**TO DO**
In the listing below, find the line containing "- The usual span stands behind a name" and the line containing "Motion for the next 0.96". Repeat exactly those two lines and every line between them.

**DATA SECTION**
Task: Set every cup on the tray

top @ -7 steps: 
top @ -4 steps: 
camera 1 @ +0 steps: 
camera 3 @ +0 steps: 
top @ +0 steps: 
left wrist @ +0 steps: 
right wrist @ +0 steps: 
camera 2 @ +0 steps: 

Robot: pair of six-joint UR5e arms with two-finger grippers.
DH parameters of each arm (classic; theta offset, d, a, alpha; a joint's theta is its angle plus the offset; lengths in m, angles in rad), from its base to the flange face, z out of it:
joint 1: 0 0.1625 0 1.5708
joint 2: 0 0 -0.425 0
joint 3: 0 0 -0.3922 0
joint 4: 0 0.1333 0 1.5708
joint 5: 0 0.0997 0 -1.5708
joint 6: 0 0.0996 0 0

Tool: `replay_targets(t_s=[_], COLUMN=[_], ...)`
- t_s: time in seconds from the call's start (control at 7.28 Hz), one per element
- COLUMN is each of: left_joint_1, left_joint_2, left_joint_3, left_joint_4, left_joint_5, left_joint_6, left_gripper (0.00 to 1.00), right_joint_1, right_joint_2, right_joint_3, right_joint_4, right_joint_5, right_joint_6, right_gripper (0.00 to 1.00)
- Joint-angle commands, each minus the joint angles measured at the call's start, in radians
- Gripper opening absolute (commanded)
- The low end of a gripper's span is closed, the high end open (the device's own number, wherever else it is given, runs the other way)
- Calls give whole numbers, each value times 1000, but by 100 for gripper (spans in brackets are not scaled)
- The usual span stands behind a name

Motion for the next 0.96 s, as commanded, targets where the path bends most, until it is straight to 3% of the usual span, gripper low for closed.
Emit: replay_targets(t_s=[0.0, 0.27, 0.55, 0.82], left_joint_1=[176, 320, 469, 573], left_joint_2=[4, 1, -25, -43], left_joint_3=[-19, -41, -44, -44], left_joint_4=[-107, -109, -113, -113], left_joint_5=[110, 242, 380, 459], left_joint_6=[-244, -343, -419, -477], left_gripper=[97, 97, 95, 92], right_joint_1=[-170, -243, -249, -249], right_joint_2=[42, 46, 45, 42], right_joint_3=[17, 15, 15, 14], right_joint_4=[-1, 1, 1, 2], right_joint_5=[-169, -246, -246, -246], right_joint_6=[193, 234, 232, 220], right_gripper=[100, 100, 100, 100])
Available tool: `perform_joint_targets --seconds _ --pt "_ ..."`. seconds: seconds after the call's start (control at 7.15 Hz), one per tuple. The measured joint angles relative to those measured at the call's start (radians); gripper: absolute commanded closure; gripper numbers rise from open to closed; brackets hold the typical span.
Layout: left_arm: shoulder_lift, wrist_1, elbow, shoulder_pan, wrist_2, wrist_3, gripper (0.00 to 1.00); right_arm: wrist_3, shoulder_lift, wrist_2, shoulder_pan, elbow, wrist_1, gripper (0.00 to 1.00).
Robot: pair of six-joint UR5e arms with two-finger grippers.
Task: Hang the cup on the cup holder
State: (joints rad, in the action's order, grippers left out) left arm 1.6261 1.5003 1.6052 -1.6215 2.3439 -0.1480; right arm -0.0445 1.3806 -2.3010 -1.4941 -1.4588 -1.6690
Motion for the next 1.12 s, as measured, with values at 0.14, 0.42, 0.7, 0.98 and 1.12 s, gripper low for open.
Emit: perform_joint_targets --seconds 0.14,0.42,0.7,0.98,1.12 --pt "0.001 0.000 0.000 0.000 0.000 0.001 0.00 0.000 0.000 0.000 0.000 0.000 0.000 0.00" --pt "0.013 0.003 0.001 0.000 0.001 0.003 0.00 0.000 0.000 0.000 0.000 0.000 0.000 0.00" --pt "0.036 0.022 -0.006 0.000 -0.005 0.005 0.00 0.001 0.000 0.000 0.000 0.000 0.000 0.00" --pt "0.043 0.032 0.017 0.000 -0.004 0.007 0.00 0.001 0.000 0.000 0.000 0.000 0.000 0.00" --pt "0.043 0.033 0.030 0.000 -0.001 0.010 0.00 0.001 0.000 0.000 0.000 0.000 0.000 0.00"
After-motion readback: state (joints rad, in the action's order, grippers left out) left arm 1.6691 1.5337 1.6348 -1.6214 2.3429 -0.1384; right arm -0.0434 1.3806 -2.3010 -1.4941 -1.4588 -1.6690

**ANSWER TO THE EXERCISE**
- The usual span stands behind a name

Motion for the next 0.96 s, as commanded, targets where the path bends most, until it is straight to 3% of the usual span, gripper low for closed.

The output as shown is complete.